EXERCISE GOAL: I would like each line of the data that holds the word "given" copied out.

EXERCISE DATA:

-- Opening Marker --

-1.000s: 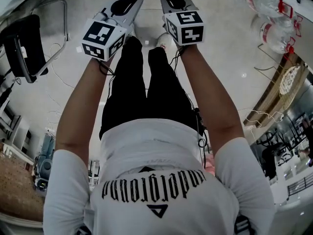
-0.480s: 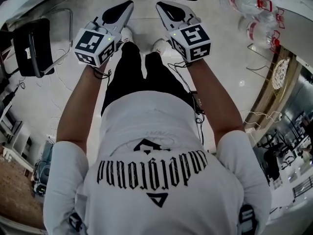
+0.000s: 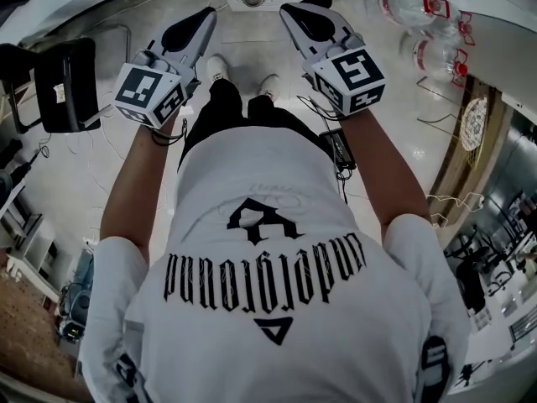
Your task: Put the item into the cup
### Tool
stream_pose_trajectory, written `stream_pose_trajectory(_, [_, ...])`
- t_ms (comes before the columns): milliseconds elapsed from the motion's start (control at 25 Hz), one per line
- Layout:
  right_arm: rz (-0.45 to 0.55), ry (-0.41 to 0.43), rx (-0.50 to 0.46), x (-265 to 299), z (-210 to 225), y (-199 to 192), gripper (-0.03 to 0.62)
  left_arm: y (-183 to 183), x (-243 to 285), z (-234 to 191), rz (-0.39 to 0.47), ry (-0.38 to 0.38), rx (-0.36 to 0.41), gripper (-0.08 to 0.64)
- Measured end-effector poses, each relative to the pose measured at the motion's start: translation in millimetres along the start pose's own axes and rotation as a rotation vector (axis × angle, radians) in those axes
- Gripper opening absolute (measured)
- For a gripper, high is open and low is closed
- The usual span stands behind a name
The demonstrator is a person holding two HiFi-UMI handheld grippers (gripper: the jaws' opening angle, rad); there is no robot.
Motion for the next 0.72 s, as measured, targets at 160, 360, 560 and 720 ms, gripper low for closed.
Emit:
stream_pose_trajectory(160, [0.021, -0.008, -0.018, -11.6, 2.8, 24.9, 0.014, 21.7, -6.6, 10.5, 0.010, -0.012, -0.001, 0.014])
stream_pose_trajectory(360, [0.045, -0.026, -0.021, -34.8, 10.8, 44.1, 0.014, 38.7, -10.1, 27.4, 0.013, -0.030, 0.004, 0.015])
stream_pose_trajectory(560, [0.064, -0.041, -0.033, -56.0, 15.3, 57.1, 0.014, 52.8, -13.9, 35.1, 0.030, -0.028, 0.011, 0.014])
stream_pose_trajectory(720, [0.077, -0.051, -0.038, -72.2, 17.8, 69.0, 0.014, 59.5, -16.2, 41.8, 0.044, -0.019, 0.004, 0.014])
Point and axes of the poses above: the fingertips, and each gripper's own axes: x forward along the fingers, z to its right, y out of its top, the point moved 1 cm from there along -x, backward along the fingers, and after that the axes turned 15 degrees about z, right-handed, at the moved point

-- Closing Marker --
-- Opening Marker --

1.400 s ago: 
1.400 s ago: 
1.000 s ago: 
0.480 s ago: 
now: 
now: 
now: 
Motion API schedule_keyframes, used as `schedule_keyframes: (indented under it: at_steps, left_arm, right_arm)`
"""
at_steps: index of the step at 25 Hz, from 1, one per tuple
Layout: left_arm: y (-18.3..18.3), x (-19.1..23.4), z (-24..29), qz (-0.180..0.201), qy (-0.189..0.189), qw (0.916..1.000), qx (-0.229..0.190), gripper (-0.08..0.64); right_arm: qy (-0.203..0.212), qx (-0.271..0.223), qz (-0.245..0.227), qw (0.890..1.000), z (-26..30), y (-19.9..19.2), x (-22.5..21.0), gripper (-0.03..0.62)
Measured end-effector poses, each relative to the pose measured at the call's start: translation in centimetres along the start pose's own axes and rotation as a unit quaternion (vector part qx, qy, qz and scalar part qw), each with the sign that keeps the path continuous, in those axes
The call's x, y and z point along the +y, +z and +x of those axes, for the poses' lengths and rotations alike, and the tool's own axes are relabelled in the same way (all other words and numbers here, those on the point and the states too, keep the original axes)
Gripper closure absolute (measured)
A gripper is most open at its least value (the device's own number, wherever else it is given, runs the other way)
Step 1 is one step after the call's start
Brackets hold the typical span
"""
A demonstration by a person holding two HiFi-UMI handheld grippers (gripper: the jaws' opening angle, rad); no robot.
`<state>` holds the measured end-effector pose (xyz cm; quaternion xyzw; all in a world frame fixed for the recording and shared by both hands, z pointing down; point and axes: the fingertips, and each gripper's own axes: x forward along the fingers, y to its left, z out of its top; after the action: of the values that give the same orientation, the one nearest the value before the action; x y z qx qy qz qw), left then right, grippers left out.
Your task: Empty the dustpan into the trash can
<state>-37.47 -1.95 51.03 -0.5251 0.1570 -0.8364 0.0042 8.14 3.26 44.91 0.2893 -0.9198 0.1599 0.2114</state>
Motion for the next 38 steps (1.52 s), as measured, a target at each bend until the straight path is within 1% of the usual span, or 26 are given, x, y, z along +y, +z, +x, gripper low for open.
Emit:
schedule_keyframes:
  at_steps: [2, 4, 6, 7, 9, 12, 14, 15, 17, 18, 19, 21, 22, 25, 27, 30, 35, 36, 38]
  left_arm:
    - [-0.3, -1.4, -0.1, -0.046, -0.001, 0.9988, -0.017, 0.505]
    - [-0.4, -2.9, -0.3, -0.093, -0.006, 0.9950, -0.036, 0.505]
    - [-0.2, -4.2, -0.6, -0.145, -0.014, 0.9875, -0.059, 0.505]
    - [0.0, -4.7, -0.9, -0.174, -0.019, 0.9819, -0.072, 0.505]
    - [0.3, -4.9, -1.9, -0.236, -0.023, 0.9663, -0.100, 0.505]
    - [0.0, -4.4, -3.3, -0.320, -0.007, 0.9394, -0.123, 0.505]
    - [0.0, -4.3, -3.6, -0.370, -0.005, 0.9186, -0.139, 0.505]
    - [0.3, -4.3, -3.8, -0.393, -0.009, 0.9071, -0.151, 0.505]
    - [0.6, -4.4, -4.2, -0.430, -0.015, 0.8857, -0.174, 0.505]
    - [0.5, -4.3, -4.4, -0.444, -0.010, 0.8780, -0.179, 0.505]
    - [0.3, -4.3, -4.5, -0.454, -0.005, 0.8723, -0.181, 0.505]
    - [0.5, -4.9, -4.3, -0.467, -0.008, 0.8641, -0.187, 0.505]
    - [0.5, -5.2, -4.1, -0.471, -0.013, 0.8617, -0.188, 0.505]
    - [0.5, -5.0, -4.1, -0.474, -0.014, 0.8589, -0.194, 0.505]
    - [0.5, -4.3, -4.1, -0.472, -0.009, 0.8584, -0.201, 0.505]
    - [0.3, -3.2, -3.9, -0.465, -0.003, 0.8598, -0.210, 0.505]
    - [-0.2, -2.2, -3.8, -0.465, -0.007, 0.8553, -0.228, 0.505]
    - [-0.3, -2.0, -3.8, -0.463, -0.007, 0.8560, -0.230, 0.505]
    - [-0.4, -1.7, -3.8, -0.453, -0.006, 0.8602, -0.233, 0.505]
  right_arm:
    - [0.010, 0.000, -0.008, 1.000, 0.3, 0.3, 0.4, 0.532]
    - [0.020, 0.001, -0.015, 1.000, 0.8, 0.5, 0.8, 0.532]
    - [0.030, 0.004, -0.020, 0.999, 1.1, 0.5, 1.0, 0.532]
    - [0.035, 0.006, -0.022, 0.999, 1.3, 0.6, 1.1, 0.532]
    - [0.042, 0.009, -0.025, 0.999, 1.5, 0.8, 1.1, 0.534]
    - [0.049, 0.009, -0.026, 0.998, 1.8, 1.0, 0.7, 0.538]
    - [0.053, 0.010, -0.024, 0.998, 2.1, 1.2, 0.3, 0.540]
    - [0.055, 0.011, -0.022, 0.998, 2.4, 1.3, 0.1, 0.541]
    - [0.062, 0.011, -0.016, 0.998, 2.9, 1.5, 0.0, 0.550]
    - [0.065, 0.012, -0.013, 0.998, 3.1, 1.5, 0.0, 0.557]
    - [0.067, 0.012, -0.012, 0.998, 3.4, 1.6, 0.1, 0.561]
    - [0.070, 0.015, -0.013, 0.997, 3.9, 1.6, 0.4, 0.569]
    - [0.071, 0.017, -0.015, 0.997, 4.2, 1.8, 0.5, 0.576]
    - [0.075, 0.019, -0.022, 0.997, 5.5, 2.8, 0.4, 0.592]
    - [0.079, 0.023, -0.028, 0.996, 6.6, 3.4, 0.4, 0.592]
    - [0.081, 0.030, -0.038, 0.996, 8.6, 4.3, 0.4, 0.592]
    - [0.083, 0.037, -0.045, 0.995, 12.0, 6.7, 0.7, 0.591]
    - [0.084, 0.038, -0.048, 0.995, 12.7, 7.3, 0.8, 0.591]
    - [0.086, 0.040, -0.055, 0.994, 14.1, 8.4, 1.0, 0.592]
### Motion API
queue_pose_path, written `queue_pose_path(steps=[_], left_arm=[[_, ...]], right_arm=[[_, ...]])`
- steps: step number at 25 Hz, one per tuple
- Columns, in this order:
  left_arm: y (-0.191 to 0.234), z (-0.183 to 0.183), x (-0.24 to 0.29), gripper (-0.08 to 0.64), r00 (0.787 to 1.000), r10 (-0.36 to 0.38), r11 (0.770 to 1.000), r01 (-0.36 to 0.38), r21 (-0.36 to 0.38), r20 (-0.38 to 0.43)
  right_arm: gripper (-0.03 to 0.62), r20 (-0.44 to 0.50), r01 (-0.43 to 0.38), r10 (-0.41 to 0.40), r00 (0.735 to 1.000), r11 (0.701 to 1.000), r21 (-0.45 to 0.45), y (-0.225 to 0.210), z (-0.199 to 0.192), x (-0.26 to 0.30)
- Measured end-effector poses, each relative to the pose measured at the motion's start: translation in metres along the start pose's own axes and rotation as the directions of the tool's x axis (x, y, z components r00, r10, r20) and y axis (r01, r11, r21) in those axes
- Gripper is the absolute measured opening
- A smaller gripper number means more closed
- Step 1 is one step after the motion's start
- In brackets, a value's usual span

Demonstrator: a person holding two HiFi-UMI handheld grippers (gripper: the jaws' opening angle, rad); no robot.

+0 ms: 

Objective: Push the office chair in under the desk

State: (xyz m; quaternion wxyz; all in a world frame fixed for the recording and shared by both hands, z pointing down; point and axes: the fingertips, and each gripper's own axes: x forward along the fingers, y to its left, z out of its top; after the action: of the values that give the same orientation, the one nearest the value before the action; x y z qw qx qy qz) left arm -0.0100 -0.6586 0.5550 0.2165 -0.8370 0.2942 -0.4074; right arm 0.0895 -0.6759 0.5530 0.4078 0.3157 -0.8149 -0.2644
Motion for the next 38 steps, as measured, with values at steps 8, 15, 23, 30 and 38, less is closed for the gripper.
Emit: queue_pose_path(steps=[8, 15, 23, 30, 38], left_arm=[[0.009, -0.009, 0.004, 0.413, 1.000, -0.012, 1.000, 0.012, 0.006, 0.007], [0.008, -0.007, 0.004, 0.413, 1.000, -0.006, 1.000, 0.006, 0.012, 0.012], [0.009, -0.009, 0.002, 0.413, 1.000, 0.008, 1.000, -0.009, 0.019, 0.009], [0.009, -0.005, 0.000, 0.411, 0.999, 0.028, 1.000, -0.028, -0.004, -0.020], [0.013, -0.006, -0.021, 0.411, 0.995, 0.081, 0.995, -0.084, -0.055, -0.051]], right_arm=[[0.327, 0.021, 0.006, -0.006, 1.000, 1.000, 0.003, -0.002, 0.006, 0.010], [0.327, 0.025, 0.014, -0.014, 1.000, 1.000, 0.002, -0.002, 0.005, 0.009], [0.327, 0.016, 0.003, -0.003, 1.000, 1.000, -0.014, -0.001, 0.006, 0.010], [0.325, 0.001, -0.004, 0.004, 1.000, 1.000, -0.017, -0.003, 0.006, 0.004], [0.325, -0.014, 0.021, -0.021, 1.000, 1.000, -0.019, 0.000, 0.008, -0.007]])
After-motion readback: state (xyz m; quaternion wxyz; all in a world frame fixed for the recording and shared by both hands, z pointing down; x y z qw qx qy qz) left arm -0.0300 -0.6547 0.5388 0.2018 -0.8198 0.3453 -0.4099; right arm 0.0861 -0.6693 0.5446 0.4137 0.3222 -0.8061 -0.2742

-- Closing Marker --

RESPONSE:
A gripper is most open at its least value (the device's own number, wherever else it is given, runs the other way)
Motion for the next 38 steps (1.52 s), as measured, a target at each bend until the straight path is within 1% of the usual span, or 26 are given, x, y, z along +y, +z, +x, gripper low for open.

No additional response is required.